Pese a que el propio gobierno estadunidense ha reconocido que Irán está cumpliendo con sus compromisos nucleares, el mandatario republicano sostiene que el objetivo de su castigo es “cambiar el comportamiento” de los ayatolás y forzarles a negociar un nuevo pacto que incluya cortar la ayuda a grupos armados chiitas que operan en Oriente Medio.

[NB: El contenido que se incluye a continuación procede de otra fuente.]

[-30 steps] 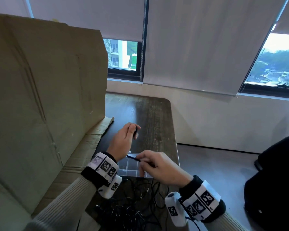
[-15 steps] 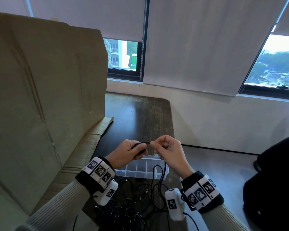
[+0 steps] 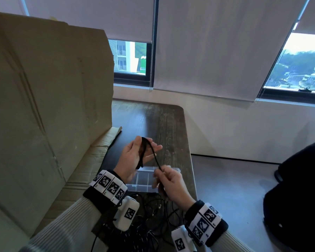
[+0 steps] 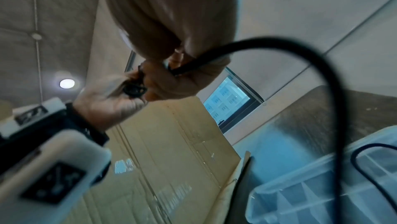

“Los individuos o entidades que no cancelen sus actividades con Irán corren el riesgo de sufrir graves consecuencias”, advirtió Trump, en alusión no sólo a las compañías estadunidenses, sino a las extranjeras, incluidas las otras potencias que firmaron el pacto con Irán, como Francia (con fuertes intereses en Irán), Gran Bretaña, Rusia, Alemania y China.
De no someterse Teherán a las nuevas exigencias de EU, que incluyen renunciar a financiar grupos chiitas armados, en la medianoche del 4 al 5 de noviembre, aplicará un embargo petrolero.
No al chantaje. La Unión Europea condenó el anuncio y advirtió que protegerá sus intereses en irán, mientras que el presidente Hasán Rohaní dijo que no negociará nada con Estados Unidos mientras someta a su país al chantaje de las sanciones.